What this task involves
Each line from the one containing "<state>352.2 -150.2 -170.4" to the last line of the listing below must be reproduced exactly, and nothing more.

Supplied data
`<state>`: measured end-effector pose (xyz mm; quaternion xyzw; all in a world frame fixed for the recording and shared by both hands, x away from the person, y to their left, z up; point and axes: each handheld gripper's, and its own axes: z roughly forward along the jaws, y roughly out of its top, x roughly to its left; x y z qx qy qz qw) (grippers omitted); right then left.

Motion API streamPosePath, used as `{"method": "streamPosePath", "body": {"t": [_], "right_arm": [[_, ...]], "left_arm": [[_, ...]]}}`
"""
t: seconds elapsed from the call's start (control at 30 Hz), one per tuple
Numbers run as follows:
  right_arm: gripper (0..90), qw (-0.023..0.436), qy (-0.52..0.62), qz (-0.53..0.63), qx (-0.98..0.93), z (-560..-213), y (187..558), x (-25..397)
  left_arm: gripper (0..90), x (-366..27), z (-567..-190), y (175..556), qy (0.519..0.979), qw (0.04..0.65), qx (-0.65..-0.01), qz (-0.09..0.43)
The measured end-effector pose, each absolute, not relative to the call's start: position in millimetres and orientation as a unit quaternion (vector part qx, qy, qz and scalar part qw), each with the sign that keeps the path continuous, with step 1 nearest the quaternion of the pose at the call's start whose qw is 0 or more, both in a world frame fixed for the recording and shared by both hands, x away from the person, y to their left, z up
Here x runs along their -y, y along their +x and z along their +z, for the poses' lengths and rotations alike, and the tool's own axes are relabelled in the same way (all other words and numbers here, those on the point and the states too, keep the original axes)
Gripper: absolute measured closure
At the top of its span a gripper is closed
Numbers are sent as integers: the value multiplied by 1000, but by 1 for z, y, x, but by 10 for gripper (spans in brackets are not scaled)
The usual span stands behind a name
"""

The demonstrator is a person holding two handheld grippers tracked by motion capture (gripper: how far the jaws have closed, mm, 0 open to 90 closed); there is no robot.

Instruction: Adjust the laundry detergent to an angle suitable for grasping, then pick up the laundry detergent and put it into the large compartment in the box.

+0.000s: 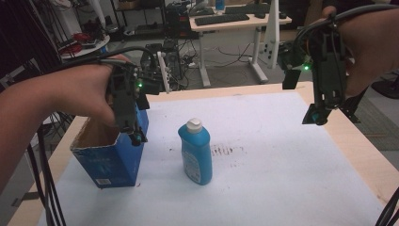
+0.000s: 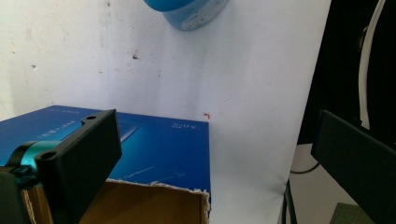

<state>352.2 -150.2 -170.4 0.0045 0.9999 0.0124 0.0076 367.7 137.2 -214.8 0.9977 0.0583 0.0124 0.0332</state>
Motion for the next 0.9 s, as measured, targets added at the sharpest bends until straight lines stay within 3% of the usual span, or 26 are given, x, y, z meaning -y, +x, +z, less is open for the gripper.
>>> {"method": "streamPosePath", "body": {"t": [0.9], "right_arm": [[15, 10, 6, 18, -1000, -168, 355, 153]], "left_arm": [[17, -133, -219, 373, 998, 28, -49, 9]]}}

Response area
<state>352.2 -150.2 -170.4 0.0045 0.9999 0.0124 0.0076 367.7 137.2 -214.8 0.9977 0.0583 0.0124 0.0332</state>
Motion for the next 0.9 s, as measured, targets added at the sharpest bends until straight lines stay within 3% of the usual span, or 26 are given, x, y, z meaning -y, +x, +z, less is open for the gripper.
>>> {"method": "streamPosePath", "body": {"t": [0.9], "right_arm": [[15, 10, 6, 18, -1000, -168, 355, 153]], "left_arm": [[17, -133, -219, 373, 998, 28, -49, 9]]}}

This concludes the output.